A democracia social podemos apresentar como aquela que sustenta que para que o homem viva melhor, o mais apropriado é que o povo seja soberano e esta soberania popular implica uma igualdade não somente política senão social. Sua equação é pessoa-partido e profissão-representação.

Muito se tem escrito sobre os traços diferenciais dessas duas concepções de democracia e não vale a pena abundar nisso. Porém há algo em que ambas coincidem, mais além do sistema eleitoral: um homem um voto, e é que ambas predicam a realização, a plasmação de valores tais como soberania popular, direitos humanos, igualdade de oportunidades, livre expressão, etc. E estes valores, tem sido causa de grandes lutas políticas em busca de sua implementação.

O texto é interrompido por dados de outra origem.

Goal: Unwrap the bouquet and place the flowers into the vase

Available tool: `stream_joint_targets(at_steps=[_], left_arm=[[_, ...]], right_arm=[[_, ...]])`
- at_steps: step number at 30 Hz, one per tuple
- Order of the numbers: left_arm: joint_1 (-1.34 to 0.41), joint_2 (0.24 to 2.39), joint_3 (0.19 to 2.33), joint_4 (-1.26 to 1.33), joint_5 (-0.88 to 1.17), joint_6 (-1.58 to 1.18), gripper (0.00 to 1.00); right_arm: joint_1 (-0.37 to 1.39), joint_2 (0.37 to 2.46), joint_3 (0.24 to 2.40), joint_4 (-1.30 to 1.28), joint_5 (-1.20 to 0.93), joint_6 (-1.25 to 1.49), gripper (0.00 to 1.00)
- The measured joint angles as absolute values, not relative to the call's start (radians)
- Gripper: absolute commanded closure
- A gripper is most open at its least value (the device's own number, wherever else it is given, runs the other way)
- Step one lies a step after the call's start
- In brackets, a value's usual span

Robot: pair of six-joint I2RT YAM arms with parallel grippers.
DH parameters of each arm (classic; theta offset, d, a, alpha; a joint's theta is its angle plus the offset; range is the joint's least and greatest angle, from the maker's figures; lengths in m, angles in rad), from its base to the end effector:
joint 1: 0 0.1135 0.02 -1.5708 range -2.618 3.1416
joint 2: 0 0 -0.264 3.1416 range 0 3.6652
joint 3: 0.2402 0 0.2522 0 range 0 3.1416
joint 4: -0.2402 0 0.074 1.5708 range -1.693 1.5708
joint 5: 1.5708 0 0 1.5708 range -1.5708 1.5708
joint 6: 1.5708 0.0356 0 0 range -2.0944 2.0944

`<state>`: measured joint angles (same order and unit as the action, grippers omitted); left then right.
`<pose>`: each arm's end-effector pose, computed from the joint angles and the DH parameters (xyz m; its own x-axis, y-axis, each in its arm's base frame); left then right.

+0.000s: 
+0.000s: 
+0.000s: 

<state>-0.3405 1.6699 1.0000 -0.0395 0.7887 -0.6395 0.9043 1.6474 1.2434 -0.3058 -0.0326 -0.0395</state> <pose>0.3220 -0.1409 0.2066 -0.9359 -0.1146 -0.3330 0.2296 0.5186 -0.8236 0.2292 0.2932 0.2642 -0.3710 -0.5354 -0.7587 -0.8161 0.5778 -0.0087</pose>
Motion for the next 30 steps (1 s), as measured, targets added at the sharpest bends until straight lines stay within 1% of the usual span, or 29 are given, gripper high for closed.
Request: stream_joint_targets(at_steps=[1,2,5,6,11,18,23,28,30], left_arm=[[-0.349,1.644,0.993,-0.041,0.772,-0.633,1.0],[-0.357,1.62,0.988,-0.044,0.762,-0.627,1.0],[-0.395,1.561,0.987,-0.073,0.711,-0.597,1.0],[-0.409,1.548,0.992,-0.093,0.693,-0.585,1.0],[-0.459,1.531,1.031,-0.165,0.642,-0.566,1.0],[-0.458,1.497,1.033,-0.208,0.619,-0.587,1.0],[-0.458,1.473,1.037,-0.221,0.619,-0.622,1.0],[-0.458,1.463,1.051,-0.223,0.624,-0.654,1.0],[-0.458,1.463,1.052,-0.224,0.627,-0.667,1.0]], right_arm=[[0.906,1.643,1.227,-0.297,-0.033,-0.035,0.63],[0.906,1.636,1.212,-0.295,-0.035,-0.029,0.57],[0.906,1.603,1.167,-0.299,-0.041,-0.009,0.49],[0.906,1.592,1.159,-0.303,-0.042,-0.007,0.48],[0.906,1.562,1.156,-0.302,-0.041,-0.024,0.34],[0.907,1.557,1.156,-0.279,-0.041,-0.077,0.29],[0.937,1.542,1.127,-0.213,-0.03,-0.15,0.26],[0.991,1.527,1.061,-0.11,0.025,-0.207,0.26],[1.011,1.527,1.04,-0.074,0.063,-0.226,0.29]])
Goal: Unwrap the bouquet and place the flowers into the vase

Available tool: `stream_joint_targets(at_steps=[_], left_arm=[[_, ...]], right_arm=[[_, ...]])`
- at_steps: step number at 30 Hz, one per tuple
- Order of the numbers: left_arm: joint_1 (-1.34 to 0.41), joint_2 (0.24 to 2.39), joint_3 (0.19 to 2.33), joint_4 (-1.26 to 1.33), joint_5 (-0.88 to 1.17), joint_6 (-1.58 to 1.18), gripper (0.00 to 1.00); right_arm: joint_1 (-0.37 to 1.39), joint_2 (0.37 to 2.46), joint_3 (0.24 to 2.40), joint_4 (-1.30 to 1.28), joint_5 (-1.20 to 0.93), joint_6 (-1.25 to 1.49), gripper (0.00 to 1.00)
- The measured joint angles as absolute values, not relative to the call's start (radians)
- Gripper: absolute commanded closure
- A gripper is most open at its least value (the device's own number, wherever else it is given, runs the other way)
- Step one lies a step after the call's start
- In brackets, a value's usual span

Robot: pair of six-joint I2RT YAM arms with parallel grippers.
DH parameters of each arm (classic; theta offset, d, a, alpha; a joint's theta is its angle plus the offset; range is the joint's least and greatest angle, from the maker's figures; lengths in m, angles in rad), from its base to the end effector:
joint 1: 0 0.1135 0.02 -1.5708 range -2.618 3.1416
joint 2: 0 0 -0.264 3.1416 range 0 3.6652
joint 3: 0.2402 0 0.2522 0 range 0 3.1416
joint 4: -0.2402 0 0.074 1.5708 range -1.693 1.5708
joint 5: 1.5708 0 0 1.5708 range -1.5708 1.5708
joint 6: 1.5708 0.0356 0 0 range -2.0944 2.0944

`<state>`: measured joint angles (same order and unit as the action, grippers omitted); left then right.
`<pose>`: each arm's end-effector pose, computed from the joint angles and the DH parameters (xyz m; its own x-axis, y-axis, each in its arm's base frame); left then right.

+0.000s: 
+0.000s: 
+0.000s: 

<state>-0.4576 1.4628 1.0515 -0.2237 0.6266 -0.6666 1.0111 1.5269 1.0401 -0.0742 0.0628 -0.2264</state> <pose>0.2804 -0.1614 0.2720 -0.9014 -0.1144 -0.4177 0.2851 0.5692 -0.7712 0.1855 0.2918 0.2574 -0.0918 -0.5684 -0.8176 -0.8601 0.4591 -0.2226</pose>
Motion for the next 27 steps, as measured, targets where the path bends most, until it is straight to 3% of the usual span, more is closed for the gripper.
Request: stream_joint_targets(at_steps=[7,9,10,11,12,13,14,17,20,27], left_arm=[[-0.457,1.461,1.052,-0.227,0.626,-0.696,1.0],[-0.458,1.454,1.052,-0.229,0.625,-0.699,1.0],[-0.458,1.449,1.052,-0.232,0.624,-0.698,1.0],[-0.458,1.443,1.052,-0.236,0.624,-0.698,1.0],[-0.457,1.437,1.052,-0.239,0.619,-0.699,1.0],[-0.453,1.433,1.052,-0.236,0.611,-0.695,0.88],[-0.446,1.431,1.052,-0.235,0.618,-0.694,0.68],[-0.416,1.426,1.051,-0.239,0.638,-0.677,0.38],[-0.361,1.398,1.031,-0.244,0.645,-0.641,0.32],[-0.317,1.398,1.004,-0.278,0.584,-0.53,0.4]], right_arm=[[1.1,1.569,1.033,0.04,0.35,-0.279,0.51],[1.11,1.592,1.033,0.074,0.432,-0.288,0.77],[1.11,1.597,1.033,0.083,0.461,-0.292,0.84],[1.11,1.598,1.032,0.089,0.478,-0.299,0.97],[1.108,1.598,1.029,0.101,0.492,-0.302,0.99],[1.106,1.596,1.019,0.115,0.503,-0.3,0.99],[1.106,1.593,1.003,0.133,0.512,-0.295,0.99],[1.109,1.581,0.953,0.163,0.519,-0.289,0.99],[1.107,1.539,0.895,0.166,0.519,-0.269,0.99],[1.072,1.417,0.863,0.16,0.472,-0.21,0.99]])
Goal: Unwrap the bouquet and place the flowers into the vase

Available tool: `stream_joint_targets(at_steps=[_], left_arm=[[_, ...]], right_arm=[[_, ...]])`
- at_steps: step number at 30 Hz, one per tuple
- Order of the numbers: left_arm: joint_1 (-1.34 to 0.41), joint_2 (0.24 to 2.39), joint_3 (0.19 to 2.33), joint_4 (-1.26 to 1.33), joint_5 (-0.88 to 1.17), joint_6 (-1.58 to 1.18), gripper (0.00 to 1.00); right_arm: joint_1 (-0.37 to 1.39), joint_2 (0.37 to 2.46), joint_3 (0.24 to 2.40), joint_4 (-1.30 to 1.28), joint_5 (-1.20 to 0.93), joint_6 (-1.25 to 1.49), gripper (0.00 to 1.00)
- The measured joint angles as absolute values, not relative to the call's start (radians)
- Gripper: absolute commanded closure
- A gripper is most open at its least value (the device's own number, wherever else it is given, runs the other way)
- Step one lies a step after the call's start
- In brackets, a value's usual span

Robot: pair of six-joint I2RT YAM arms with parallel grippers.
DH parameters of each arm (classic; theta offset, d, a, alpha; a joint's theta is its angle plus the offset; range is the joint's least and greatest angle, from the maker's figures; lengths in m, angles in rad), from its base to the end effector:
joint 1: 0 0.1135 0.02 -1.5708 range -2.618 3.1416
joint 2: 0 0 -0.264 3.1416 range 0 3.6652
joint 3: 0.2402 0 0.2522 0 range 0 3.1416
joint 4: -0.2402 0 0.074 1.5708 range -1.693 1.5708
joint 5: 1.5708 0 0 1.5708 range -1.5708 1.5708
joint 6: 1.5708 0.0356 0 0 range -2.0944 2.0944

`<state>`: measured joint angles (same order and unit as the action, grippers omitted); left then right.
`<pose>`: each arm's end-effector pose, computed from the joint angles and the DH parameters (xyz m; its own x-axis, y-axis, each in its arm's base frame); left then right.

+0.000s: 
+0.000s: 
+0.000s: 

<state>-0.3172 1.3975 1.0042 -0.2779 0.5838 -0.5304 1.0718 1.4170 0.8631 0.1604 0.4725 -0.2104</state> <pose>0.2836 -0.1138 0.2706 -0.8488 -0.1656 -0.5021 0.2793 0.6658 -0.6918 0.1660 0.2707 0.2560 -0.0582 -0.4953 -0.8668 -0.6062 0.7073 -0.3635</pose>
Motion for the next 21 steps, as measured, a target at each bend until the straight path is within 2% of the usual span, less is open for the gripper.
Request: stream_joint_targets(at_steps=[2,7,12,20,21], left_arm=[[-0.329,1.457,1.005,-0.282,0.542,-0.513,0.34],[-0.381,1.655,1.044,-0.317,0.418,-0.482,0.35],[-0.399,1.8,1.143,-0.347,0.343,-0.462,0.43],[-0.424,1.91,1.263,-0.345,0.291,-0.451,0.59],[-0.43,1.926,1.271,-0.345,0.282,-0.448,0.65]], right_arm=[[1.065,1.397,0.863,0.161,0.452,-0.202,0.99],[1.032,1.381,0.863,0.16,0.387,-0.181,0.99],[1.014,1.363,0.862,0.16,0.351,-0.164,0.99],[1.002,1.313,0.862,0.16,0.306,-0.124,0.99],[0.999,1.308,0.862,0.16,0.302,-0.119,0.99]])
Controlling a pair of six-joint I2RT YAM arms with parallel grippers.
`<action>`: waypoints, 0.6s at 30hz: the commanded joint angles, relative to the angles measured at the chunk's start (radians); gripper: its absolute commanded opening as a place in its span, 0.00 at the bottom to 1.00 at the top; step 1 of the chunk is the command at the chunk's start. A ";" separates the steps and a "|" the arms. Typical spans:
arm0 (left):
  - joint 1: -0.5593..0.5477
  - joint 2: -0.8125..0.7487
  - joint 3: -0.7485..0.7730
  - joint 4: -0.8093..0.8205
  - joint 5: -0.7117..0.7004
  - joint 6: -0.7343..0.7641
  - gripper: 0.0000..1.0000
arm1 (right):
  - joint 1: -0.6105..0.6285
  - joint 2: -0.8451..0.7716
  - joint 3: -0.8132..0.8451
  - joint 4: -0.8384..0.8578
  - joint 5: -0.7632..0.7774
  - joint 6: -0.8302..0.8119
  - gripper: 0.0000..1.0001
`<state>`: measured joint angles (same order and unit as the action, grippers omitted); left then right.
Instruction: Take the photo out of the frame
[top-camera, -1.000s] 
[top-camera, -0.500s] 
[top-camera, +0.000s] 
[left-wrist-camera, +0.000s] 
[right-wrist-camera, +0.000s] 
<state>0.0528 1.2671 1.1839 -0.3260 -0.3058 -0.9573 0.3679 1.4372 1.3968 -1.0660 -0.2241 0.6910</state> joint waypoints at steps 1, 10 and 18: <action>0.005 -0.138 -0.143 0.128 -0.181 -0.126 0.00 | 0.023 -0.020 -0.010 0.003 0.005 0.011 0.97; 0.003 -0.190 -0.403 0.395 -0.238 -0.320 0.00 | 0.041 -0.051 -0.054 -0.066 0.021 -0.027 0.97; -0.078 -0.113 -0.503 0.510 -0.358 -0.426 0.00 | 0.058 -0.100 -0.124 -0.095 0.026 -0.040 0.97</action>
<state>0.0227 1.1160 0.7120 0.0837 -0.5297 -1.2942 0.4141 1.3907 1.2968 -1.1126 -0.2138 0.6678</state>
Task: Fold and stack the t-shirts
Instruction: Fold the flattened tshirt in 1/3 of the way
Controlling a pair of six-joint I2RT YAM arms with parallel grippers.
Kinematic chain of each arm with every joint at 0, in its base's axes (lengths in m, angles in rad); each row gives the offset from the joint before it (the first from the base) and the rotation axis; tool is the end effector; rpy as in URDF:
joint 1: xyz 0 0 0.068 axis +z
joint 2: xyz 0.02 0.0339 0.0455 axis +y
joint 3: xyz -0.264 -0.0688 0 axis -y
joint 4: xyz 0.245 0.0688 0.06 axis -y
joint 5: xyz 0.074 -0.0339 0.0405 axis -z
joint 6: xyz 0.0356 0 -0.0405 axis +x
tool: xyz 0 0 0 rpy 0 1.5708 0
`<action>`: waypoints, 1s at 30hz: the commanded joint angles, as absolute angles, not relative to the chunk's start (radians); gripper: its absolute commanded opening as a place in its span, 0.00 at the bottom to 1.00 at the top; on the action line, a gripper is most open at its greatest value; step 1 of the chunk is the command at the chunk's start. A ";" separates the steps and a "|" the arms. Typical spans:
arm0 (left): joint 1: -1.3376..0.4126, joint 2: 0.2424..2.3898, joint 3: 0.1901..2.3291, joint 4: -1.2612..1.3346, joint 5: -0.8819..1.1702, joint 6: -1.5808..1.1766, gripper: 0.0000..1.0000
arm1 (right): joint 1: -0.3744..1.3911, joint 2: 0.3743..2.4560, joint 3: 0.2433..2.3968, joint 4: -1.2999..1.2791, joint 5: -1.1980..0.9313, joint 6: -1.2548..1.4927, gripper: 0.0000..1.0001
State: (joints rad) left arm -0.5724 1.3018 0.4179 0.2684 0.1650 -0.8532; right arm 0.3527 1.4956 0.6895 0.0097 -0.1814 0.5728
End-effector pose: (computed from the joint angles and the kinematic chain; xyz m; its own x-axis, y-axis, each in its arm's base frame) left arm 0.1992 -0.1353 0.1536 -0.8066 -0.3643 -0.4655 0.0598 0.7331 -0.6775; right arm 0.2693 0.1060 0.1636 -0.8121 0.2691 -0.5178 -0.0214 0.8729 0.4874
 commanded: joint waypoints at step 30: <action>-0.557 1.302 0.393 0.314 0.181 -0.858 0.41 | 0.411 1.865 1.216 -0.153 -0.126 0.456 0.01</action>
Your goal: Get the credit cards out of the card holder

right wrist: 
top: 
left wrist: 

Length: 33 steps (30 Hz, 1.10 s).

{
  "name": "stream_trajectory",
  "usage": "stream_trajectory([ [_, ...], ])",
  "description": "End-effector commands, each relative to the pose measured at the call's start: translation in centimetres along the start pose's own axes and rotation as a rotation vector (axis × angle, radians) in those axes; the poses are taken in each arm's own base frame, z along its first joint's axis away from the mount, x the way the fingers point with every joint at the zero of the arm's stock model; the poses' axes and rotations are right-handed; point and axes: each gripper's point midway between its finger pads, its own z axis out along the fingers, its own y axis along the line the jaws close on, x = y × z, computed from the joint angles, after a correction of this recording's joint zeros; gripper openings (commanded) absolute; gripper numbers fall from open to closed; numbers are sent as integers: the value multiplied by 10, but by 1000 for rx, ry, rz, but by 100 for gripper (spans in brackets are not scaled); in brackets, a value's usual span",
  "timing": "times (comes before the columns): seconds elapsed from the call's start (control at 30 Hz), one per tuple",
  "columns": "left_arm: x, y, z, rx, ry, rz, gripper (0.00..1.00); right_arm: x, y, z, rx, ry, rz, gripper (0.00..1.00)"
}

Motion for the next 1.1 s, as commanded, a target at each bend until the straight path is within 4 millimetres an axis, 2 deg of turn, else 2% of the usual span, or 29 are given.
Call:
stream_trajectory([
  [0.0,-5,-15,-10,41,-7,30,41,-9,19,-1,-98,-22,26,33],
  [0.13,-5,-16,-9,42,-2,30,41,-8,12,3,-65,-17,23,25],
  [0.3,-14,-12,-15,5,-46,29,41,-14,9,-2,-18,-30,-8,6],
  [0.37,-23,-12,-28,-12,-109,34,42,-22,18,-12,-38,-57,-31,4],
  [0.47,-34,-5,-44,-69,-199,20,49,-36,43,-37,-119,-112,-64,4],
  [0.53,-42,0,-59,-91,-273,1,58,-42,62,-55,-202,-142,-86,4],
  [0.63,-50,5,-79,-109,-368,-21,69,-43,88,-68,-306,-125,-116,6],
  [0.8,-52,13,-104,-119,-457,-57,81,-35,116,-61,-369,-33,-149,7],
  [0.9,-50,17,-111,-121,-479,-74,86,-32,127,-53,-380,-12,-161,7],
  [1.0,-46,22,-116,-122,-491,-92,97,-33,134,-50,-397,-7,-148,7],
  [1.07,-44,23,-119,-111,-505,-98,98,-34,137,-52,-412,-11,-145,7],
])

Pois bem, assistimos nessa última década a uma mudança substancial do conceito de democracia, ela deixou paulatinamente de lado esse núcleo vital de valores a preferir, para se reduzir a uma maquinaria de governo, a uma democracia procedimental. Já não mais predicação de valores, o que supõe preferir o bom e postergar o mau. Para essa nova democracia só vale que o procedimento seja coincidente com o sistema de normas. O recentíssimo Código de Convivência Urbana da cidade de Buenos Aires, que permite o exercício da prostituição na via pública por parte de prostitutas e travestis, é uma prova eloquente do que queremos mostrar. A corrupção que pulula por todas as partes se produz quando o sistema normativo cai em desuso. Nos transformamos em sociedades anômicas. Não interessa já que 9 milhões de argentinos ou 260 milhões de iberoamericanos ou toda a África subsaariana vivam sob a linha de pobreza, o que interessa é que o "procedimento democrático" se cumpra. Isso é a democracia reduzida a maquinaria processual.

A democracia pós-moderna é uma democracia procedimental que carece de todo conteúdo ético à qual não interessa a defesa de nenhum valor, salvo a coerência com as normas do sistema de poder. Agora bem, se essas normas por diferentes causas implica um conteúdo injusto, imoral ou perverso isso não interessa, porque a democracia procedimental não faz, como faziam suas predecessoras, a liberal e a social, predicação de conteúdos éticos. Esta democracia é para a política o que a filosofia analítica é para a filosofia dado que a esta corrente filosófica o que lhe interessa é a consistência dos enunciados e não seu conteúdo de verdade ou falsidade. Não faz predicação de existência.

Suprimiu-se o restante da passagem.